Stored items:
________________________

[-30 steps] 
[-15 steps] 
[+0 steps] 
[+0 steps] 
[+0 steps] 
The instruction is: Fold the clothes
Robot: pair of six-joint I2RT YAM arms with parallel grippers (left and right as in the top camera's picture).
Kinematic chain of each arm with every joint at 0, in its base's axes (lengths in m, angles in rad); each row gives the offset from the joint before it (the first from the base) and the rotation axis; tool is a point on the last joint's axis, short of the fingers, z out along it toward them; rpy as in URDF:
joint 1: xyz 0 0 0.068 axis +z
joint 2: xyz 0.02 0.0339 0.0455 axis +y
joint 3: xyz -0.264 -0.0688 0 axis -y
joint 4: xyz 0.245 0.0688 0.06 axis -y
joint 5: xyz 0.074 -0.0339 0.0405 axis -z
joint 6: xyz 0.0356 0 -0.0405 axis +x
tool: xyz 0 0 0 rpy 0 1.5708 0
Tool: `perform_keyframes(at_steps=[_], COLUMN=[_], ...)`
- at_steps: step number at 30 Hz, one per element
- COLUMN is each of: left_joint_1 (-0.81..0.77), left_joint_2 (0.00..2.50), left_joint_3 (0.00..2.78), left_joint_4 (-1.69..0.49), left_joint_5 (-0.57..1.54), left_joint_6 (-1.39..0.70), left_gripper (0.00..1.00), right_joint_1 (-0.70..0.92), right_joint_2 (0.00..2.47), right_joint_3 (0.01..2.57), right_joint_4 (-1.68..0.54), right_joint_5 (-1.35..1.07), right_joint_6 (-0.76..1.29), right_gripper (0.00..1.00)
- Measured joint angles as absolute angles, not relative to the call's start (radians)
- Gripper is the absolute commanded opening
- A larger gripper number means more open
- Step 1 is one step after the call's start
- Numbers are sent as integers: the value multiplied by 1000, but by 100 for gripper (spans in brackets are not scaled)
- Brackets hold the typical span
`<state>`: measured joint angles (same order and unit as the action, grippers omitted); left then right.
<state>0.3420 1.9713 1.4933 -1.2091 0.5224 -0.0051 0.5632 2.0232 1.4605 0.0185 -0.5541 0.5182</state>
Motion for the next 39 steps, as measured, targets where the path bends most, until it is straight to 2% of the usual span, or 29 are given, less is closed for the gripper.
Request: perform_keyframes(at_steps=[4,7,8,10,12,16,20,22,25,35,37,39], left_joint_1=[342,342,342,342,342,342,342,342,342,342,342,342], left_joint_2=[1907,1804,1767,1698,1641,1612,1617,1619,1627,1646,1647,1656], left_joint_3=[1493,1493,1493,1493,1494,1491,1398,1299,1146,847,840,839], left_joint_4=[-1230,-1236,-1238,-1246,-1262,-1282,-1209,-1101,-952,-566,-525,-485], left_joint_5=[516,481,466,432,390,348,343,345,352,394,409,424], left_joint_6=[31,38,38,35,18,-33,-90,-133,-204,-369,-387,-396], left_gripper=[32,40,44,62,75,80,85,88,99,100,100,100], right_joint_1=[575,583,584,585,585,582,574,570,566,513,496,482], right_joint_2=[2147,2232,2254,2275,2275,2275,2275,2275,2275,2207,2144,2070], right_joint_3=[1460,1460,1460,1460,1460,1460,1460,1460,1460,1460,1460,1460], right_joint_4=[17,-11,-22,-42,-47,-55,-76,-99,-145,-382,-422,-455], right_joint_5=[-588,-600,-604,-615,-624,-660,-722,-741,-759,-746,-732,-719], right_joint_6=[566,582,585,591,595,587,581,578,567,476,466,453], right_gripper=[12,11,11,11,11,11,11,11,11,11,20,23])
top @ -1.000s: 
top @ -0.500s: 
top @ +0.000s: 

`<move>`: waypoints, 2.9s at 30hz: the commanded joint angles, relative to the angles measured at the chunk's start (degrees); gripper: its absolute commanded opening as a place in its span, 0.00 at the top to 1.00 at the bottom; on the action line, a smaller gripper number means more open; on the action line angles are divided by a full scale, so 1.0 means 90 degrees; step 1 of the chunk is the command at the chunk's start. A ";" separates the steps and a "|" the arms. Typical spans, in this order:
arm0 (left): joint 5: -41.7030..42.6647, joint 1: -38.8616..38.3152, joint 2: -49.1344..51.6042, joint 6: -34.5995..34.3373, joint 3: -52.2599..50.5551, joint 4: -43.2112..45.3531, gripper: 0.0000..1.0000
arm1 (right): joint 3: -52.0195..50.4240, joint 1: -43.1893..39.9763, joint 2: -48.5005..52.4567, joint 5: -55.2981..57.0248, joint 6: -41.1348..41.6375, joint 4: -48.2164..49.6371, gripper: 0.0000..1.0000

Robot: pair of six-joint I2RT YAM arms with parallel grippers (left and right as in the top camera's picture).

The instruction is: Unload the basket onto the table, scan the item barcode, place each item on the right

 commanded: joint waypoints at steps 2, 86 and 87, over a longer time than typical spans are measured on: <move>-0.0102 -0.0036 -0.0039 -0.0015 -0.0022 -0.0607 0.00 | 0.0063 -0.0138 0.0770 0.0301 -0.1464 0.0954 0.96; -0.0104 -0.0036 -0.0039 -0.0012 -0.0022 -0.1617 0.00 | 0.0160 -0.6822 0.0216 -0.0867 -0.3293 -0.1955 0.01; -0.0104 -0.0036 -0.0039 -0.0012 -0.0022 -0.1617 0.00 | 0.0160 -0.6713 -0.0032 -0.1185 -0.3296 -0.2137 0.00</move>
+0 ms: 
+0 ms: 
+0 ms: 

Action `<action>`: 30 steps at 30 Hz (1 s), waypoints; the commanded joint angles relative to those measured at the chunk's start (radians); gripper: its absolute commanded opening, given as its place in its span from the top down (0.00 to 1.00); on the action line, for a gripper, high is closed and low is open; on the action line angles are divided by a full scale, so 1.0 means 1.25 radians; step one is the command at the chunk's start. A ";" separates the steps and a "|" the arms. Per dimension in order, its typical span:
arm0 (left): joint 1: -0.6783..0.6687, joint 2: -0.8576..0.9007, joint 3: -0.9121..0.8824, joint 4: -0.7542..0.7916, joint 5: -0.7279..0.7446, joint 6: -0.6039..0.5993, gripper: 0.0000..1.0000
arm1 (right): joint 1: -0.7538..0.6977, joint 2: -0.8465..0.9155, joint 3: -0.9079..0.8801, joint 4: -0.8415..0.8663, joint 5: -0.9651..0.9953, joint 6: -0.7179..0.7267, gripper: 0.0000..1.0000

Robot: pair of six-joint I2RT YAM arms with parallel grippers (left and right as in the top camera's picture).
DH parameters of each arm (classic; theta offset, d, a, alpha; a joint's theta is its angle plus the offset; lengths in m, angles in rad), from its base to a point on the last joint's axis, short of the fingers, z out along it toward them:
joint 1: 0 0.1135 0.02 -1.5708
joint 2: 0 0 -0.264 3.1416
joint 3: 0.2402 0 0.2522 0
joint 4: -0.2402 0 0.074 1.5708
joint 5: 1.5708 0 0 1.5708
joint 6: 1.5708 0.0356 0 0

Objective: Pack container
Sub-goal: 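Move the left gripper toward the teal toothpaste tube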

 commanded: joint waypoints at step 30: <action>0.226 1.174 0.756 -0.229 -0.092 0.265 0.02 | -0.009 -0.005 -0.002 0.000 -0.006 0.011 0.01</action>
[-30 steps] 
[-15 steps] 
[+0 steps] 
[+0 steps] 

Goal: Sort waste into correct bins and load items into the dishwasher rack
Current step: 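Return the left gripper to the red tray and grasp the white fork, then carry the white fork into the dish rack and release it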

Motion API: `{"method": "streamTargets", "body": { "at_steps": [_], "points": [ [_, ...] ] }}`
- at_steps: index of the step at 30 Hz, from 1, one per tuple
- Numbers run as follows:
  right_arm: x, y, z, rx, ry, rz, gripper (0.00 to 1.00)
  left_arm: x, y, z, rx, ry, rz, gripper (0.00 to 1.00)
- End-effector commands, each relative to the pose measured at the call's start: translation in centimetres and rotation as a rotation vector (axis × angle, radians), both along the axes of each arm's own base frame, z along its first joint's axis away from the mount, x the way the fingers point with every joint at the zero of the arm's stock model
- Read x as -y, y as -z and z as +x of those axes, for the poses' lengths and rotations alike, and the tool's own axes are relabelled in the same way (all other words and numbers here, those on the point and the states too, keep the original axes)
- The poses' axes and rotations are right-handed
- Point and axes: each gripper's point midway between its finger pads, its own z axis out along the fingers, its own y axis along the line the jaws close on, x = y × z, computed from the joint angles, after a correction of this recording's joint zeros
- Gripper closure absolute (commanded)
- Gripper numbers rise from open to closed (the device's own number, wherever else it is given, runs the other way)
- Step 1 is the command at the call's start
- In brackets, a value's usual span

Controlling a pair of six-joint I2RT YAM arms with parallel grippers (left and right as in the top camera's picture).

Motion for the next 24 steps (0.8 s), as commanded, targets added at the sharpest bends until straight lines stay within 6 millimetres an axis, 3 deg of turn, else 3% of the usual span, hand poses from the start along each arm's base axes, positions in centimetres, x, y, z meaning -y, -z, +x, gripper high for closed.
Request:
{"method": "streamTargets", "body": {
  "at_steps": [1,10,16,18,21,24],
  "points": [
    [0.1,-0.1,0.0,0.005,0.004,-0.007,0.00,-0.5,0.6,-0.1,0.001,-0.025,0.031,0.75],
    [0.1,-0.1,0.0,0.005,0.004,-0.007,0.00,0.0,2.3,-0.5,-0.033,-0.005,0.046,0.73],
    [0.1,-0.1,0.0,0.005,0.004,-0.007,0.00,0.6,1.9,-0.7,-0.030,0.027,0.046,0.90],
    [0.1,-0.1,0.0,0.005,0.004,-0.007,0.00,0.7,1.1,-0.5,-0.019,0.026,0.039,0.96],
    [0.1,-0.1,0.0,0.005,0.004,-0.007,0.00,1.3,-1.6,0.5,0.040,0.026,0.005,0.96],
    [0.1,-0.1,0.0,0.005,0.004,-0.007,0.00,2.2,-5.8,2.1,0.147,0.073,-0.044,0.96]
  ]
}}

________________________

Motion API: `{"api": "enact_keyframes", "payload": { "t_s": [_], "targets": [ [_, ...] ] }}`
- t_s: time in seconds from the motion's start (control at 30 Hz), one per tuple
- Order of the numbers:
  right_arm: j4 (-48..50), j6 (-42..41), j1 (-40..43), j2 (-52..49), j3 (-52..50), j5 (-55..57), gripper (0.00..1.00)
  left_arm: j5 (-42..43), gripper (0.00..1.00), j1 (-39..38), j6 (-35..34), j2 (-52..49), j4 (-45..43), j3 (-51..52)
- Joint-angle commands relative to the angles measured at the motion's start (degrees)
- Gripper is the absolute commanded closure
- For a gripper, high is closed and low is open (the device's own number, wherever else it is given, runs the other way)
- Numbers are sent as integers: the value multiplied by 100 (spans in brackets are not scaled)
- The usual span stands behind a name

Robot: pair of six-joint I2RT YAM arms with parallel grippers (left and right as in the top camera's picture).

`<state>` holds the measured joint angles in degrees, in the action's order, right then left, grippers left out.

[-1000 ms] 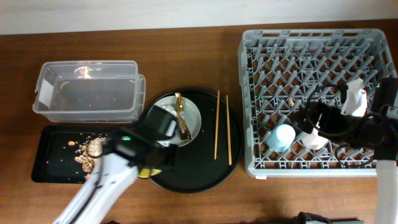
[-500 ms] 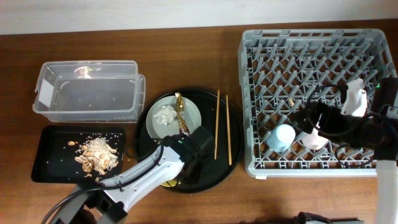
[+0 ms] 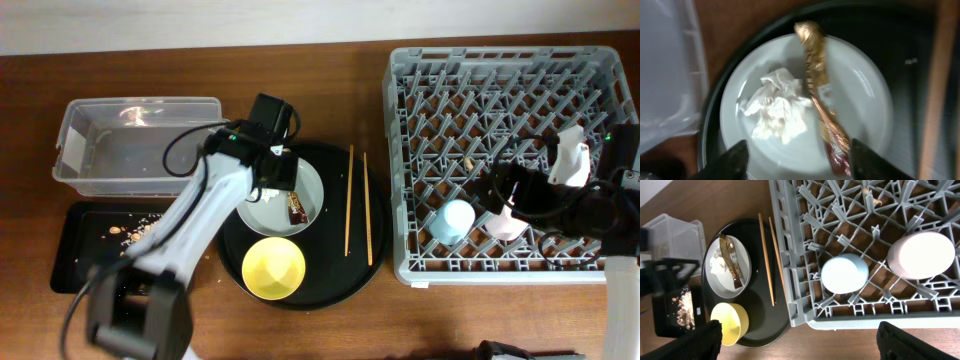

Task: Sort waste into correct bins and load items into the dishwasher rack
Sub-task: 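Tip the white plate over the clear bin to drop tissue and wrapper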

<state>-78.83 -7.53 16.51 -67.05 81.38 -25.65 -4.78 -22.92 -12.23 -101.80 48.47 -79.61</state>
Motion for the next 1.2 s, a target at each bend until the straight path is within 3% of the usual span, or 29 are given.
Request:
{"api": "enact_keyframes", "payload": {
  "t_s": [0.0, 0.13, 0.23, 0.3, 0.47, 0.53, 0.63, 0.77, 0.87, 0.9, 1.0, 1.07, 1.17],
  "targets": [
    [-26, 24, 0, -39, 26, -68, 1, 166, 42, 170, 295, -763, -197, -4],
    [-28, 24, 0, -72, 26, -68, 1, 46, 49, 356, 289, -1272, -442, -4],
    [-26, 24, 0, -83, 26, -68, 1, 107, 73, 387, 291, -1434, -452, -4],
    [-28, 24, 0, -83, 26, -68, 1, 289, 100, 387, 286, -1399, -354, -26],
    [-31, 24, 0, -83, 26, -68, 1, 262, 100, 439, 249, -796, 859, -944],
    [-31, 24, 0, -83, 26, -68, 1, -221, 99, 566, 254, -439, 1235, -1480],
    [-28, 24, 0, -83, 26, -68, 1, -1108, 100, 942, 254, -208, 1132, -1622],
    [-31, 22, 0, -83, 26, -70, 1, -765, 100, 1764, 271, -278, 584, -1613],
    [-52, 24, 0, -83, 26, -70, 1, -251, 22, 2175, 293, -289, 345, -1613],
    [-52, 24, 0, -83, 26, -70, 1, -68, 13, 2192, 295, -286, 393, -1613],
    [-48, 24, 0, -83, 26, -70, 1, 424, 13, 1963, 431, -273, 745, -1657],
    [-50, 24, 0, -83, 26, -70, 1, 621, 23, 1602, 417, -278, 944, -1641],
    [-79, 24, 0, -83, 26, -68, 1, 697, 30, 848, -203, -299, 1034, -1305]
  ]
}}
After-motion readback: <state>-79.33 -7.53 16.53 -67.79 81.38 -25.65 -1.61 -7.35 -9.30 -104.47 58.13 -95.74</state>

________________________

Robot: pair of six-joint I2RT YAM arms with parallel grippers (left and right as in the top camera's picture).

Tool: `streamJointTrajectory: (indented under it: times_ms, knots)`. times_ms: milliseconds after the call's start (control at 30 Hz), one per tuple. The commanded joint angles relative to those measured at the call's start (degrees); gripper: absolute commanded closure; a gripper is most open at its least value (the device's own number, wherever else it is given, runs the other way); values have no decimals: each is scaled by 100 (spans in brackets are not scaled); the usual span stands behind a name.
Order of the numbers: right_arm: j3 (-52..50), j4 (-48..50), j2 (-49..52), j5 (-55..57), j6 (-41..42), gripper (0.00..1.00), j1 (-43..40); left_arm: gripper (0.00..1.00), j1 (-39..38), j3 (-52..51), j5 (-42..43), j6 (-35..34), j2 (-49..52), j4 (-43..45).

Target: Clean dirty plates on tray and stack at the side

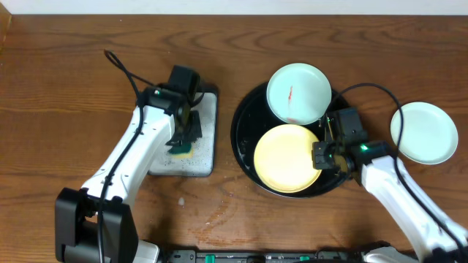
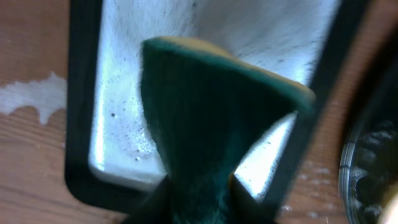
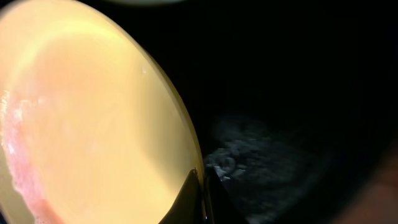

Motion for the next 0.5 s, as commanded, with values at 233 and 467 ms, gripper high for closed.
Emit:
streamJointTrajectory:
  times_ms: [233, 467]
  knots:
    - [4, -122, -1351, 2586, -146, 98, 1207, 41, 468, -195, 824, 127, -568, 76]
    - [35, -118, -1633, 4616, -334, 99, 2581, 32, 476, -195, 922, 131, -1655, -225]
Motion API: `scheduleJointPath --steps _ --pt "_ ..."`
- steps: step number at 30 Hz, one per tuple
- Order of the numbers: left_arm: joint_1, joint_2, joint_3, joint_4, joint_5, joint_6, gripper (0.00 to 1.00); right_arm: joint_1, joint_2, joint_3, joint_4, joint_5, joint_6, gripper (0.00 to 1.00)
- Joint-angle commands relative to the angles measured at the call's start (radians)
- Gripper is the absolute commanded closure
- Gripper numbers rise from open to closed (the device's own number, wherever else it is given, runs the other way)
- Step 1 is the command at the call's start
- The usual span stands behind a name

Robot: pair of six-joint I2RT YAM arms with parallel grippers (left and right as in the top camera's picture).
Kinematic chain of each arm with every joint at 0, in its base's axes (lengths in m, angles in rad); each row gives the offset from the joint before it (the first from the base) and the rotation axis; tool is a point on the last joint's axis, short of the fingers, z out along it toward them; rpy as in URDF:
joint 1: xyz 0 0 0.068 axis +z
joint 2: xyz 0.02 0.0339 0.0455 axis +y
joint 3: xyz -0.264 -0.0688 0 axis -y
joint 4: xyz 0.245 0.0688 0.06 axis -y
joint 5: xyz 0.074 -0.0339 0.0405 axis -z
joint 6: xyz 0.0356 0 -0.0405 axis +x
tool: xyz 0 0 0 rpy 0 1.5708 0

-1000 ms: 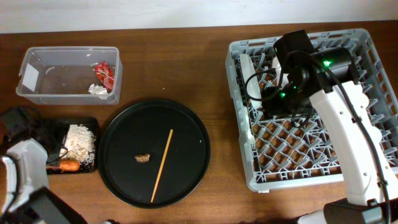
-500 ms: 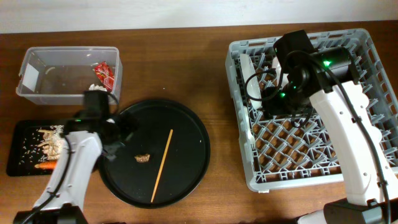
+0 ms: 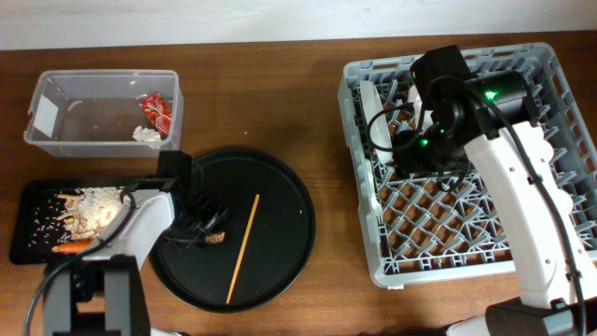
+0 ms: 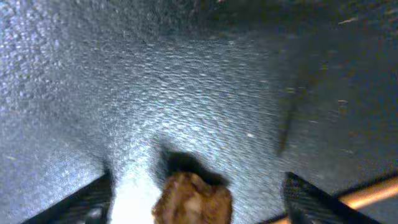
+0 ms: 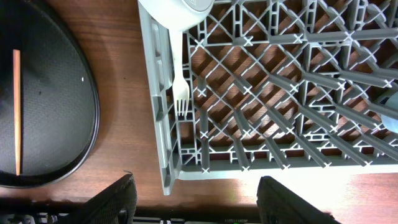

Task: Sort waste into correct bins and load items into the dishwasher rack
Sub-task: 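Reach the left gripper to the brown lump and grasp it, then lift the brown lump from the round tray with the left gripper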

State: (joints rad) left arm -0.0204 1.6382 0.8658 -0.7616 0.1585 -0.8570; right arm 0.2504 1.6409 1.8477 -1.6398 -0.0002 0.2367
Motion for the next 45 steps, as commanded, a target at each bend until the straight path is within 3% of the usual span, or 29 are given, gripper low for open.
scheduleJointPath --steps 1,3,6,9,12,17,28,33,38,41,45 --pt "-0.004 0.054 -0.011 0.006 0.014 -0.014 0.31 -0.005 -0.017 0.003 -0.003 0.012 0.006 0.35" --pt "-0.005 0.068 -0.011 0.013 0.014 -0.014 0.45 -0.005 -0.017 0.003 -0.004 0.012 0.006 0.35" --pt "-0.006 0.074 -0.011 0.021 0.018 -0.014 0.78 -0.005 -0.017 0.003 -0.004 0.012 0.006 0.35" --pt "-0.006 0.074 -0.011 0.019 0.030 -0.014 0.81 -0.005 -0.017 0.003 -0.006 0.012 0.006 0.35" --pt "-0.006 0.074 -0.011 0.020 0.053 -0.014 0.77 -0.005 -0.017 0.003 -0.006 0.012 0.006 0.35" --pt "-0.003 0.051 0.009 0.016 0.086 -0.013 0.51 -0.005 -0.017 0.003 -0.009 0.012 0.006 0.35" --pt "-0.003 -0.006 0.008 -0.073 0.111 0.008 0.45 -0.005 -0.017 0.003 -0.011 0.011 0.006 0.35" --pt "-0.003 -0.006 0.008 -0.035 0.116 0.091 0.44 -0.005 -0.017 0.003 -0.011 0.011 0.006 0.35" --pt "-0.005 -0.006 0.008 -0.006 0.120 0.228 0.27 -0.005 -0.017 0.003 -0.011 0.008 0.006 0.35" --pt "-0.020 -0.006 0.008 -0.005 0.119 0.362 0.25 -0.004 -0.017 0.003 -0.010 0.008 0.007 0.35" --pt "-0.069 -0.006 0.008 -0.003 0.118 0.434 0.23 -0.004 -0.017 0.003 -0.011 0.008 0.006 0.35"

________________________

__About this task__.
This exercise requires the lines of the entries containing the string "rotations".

__Answer to the problem__.
- Read x as -y, y as -z and z as +x of those axes, for the poses' lengths and rotations alike, and the tool's own axes are relabelled in the same way (all other words and numbers here, those on the point and the states too, keep the original axes)
- The poses' axes and rotations are right-handed

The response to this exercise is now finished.